EXERCISE OBJECTIVE: Reproduce all lines of the listing below in which the word "ceiling" occurs.
##########
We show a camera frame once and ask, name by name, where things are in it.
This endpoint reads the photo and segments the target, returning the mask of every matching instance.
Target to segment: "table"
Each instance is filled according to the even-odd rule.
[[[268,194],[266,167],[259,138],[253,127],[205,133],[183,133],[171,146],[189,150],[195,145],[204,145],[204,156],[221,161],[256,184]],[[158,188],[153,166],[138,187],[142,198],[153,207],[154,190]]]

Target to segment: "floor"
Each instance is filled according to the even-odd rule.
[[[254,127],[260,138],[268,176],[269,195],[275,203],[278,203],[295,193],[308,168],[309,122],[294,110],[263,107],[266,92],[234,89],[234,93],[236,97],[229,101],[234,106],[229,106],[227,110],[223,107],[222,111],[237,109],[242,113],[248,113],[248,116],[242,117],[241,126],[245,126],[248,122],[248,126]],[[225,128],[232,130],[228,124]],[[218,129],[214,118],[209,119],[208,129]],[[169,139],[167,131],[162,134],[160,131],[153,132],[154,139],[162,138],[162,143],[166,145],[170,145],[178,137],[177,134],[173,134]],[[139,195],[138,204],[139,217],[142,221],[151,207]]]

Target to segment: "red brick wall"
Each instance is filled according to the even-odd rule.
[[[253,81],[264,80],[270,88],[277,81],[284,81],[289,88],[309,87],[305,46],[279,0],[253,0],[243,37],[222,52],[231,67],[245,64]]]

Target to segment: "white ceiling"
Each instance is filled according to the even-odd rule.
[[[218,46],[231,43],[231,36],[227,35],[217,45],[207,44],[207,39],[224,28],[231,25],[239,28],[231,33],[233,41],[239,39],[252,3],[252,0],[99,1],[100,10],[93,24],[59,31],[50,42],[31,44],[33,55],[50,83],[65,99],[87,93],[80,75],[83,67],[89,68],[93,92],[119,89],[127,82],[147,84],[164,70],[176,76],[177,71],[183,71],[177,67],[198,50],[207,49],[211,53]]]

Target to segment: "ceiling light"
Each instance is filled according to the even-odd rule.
##########
EXERCISE SOLUTION:
Target to segment: "white ceiling"
Target to segment: "ceiling light"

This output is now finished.